◆ **Work task**
Without the pictures, output the records below word for word.

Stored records
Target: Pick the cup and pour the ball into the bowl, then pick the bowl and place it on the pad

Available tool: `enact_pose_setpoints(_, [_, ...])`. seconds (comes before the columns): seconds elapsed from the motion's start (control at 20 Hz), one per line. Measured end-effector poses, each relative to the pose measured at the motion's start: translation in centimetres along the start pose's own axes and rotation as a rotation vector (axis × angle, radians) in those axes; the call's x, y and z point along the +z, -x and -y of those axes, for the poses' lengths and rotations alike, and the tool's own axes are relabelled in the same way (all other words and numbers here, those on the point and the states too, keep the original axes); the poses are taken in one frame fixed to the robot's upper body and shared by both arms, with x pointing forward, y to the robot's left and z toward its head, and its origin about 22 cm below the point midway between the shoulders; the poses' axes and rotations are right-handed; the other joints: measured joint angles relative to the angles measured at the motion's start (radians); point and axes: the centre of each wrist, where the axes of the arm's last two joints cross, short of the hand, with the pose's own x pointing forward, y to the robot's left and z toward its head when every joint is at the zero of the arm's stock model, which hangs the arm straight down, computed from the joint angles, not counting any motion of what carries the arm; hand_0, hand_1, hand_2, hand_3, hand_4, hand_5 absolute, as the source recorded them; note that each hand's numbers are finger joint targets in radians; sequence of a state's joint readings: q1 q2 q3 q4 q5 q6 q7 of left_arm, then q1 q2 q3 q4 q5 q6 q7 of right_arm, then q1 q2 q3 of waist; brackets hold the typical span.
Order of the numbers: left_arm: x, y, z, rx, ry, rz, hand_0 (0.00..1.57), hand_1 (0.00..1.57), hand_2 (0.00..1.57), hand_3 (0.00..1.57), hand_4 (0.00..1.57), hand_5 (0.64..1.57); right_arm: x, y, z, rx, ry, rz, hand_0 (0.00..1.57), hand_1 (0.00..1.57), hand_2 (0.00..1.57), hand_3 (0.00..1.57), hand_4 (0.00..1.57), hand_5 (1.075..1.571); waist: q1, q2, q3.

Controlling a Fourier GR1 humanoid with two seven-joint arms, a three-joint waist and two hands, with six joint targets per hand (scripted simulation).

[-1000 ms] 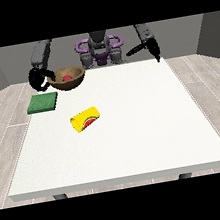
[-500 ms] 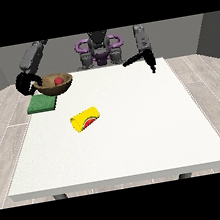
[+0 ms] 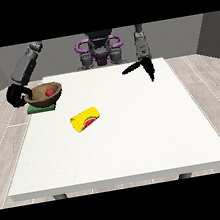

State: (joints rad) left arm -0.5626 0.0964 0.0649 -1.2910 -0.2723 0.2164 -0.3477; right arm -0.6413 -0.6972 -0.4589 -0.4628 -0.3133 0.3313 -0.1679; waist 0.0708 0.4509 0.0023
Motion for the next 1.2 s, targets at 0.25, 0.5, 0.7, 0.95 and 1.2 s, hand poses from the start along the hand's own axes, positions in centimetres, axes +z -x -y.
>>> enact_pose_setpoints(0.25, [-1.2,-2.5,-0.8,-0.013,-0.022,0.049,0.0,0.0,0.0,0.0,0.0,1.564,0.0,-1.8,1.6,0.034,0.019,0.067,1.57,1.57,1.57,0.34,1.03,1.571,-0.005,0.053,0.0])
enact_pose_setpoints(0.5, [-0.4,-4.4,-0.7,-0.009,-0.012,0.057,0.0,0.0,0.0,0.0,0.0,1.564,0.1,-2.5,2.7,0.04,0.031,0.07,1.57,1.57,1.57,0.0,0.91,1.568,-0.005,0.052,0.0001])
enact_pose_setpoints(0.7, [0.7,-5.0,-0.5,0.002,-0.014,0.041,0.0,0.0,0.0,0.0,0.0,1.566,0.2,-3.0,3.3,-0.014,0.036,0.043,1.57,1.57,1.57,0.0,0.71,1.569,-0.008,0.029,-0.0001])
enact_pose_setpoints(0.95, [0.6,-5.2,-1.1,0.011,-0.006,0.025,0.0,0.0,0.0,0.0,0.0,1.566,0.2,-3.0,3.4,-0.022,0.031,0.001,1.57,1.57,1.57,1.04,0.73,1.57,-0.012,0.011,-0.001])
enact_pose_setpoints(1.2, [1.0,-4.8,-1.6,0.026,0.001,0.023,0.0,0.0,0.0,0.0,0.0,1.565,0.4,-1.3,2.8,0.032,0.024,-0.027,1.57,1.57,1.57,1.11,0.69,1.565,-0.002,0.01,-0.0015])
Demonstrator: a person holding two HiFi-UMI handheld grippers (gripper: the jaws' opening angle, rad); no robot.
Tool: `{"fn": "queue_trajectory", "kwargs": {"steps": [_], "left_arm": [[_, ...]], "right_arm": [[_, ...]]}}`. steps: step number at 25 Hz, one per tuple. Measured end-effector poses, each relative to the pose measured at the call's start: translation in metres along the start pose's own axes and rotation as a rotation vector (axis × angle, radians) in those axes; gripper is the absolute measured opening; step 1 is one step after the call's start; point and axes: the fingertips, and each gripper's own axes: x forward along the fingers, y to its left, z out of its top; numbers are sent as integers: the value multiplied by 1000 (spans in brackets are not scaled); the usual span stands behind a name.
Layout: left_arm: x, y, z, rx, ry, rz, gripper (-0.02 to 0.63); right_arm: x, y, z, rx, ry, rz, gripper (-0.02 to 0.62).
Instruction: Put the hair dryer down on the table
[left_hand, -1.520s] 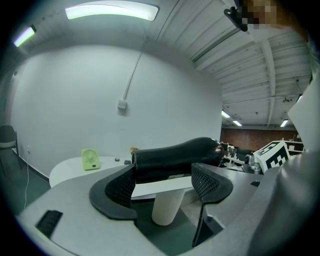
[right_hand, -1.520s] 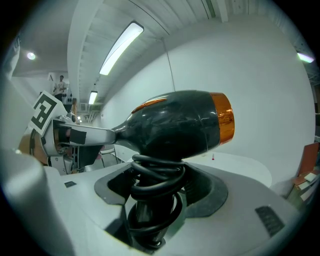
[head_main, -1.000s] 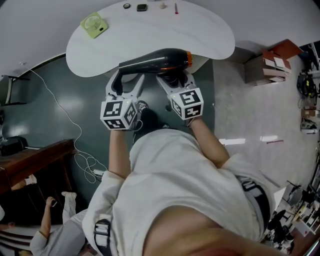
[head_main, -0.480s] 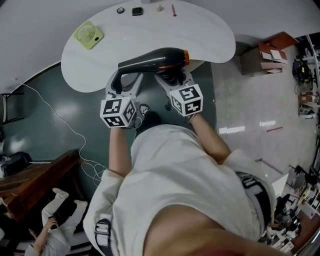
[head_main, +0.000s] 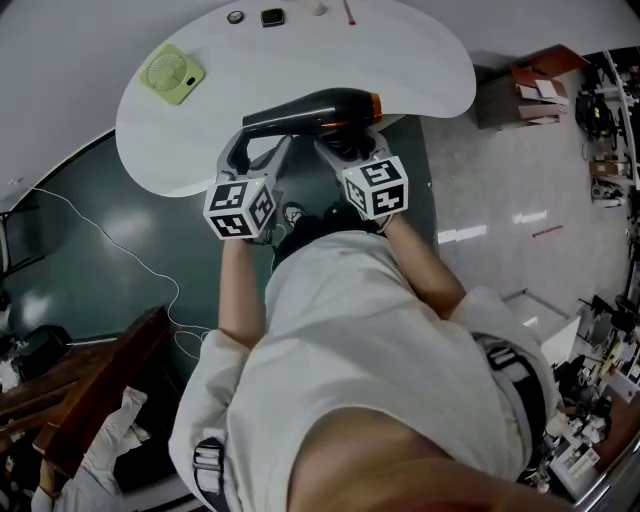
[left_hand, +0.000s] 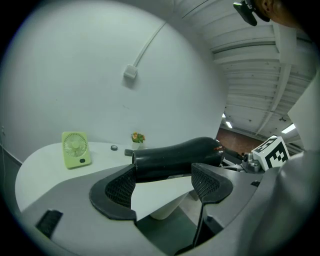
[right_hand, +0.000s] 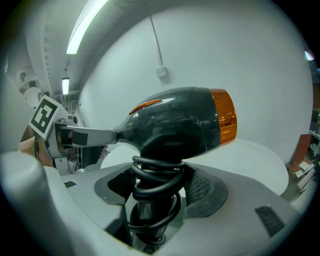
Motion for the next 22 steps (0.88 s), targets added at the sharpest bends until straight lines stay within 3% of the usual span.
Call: {"fn": "queue_trajectory", "kwargs": {"steps": [9,22], "left_arm": [[22,29,-3,-15,18,-17,364],[91,61,9,-40,54,0,362]], "right_arm": [[31,-3,-2,53,24,-21,284],[86,-49,15,75,56,-5,282]]}}
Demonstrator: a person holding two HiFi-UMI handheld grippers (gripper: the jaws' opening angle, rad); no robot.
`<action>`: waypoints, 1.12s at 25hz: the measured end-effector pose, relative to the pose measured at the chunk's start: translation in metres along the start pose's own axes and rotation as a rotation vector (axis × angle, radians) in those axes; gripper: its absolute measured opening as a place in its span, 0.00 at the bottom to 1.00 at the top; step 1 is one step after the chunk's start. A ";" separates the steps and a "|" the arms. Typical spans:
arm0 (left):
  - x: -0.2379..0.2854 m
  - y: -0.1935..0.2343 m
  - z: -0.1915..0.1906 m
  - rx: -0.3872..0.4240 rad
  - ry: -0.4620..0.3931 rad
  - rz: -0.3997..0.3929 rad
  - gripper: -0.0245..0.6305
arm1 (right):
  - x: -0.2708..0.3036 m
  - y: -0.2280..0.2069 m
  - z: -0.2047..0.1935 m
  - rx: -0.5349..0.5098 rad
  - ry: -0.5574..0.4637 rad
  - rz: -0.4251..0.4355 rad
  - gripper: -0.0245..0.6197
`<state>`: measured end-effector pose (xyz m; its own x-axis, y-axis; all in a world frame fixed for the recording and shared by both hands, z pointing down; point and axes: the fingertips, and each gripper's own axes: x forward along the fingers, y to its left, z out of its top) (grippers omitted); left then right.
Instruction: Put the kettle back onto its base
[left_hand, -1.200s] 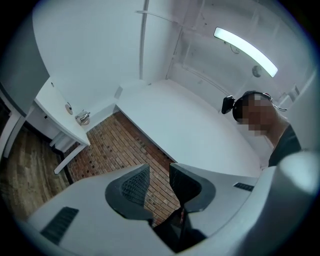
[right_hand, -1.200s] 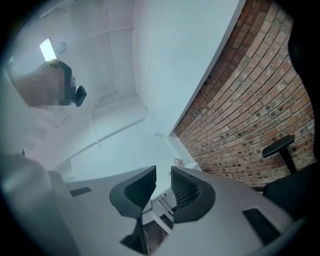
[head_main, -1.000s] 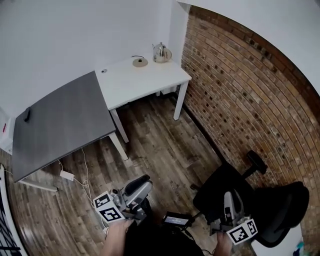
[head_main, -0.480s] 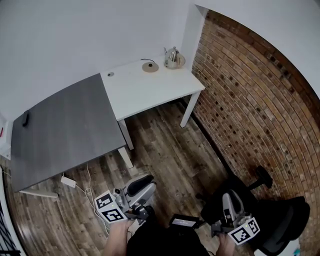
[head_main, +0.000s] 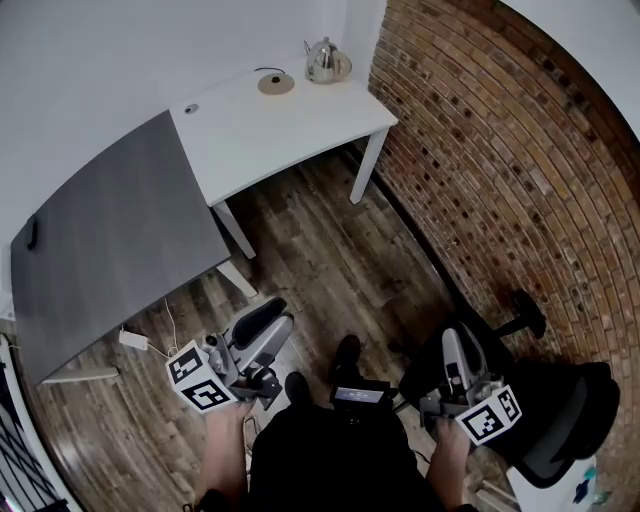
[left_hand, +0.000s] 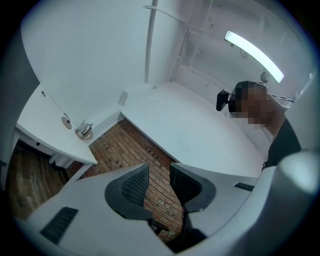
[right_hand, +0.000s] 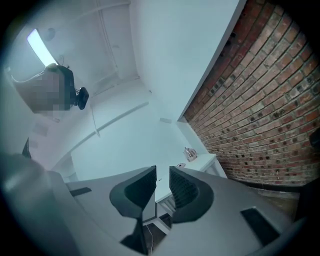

◆ **Task result**
Target: Pick the cup and pour the ball into the bowl, then pick the bowl and place it on the pad

Available tool: `enact_pose_setpoints(_, [_, ...])`. seconds (comes before the columns): seconds elapsed from the motion's start (control at 20 Hz), one per line. Measured end-effector poses, each relative to the pose measured at the motion's start: translation in centimetres along the start pose's own axes and rotation as a rotation vector (axis × angle, radians) in those axes; the call's x, y and z point along the +z, -x and -y of those axes, for the poses' lengths and rotations alike, and the tool's own axes are relabelled in the same way (all other words and numbers here, those on the point and the states too, keep the original axes); the poses are taken in one frame fixed to the robot's upper body and shared by both arms, with x pointing forward, y to the robot's left and z toward its head, and its origin about 22 cm below the point midway between the shoulders; the poses' axes and rotations are right-handed; the other joints: measured joint angles relative to the angles measured at the motion's start (radians); point and axes: the centre of each wrist, where the axes of the arm's last two joints cross, short of the hand, with the pose's own x pointing forward, y to the robot's left and z toward its head when every joint is at the zero of the arm's stock model, which hangs the arm straight down, computed from the joint angles, not counting any motion of what carries the arm; hand_0, hand_1, hand_2, hand_3, hand_4, hand_5 absolute, as the source recorded them; note that each hand's numbers are finger joint targets in radians; sequence of a state's joint readings: q1 q2 q3 q4 q5 q6 q7 of left_arm, then q1 q2 q3 q4 q5 q6 q7 of right_arm, then q1 q2 q3 of waist; brackets hold the typical span.
Order of the numbers: left_arm: x, y, z, rx, ry, rz, hand_0 (0.00..1.57), hand_1 (0.00..1.57), hand_2 (0.00..1.57), hand_3 (0.00..1.57), hand_4 (0.00..1.57), hand_5 (0.64..1.57); right_arm: x, y, z, rx, ry, rz, hand_0 (0.00..1.57), hand_1 (0.00..1.57), hand_2 (0.00..1.57), hand_3 (0.00..1.57), hand_4 (0.00..1.57), hand_5 (1.075..1.571); waist: q1, q2, q3.

Controlling a Fourier GR1 humanoid with two seven-joint arms, a three-joint waist and two hands, with six joint targets per hand (scripted simulation).

[-1000 ms] 
[-500 ms] 
[+0 ms] 

State: (joints rad) left arm -0.5626 0.0964 0.0649 -1.2910 -0.2723 0.2164 -0.3477; right arm -0.6413 -0.6972 -0.4589 -0.4628 -0.3133 0.3313 -0.1679; waist 0.0708 0.4509 0.0023
Motion for the next 1.2 s, targets at 0.25, 0.5, 0.7, 0.95 and 1.2 s, hand poses from the start along the hand's own axes, positions in centimetres, axes +z -x -y.
>>> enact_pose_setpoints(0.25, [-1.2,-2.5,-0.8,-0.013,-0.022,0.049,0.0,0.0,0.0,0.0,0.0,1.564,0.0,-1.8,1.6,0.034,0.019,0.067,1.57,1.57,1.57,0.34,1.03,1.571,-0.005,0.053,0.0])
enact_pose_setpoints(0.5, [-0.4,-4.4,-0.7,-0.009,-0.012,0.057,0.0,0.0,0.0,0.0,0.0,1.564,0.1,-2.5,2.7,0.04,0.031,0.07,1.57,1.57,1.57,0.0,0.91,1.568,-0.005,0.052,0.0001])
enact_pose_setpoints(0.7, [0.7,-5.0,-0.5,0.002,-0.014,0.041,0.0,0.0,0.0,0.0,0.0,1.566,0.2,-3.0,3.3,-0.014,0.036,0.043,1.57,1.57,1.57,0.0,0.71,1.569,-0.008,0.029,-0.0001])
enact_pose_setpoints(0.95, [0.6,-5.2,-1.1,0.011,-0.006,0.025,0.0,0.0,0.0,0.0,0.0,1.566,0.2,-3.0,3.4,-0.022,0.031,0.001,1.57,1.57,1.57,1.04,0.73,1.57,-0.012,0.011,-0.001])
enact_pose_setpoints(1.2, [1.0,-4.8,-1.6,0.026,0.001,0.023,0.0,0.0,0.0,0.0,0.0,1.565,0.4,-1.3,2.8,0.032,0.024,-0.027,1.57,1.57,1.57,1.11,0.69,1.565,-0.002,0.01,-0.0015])
Demonstrator: a person holding two HiFi-UMI handheld grippers (gripper: the jaws' opening angle, rad); no robot.
Tool: `{"fn": "queue_trajectory", "kwargs": {"steps": [_], "left_arm": [[_, ...]], "right_arm": [[_, ...]]}}`. steps: step number at 25 Hz, one per tuple. Measured end-effector poses, each relative to the pose measured at the call's start: translation in metres along the start pose's own axes and rotation as a rotation vector (axis × angle, radians) in those axes; gripper is the absolute measured opening; step 1 is one step after the call's start; point and axes: the fingertips, and each gripper's own axes: x forward along the fingers, y to its left, z out of its top; numbers are sent as integers: the value multiplied by 1000 (spans in brackets are not scaled); the usual span stands behind a name.
Layout: left_arm: x, y, z, rx, ry, rz, gripper (-0.02 to 0.63); right_arm: x, y, z, rx, ry, rz, gripper (-0.02 to 0.62).
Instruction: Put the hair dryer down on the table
[left_hand, -1.520s] 
[right_hand, -1.520s] 
[head_main, -1.000s] 
[head_main, -0.480s] 
[head_main, +0.000s] 
[left_hand, +0.000s] 
[right_hand, +0.000s] 
Motion for the next 22 steps (0.88 s), targets added at the sharpest bends until straight lines stay within 3% of the usual span.
Call: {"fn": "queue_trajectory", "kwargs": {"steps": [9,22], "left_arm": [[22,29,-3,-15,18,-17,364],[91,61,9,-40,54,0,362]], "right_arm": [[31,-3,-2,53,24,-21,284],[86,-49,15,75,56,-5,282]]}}
Demonstrator: a person holding two HiFi-UMI handheld grippers (gripper: the jaws' opening angle, rad); no robot.
`<action>`: waypoints, 1.12s at 25hz: the measured end-effector pose, relative to the pose measured at the chunk's start: translation in metres along the start pose's own axes and rotation as a rotation vector (axis × angle, radians) in those axes; gripper: its absolute measured opening as a place in its span, 0.00 at the bottom to 1.00 at the top; step 1 is one step after the chunk's start. A ";" separates the steps and a "|" the arms. Typical spans:
arm0 (left):
  - x: -0.2379..0.2854 m
  - y: -0.1935..0.2343 m
  - z: -0.1915..0.1906 m
  - rx: -0.3872..0.4240 rad
  - ry: -0.4620..0.3931 rad
  - rz: -0.3997..0.3929 rad
  - gripper: -0.0245..0.6305
arm1 (right):
  - x: -0.2708..0.3036 m
  - y: -0.2280..0.2069 m
  - z: -0.2047..0.1935 m
  - rx: -0.5349..0.5098 rad
  - ry: -0.5574..0.4637 rad
  - rz: -0.4251..0.4355 rad
  - gripper: -0.0245..0.6197
`<state>`: measured end-effector pose (xyz m; its own x-axis, y-axis; all in a world frame fixed for the recording and shared by both hands, z pointing down; point and axes: the fingertips, and each gripper's own axes: x forward along the fingers, y to its left, z out of its top) (grippers omitted); left then right.
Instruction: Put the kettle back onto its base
[left_hand, -1.200s] 
[right_hand, -1.200s] 
[head_main, -1.000s] 
[head_main, -0.480s] 
[head_main, +0.000s] 
[left_hand, +0.000s] 
[right_hand, +0.000s] 

That concludes the response.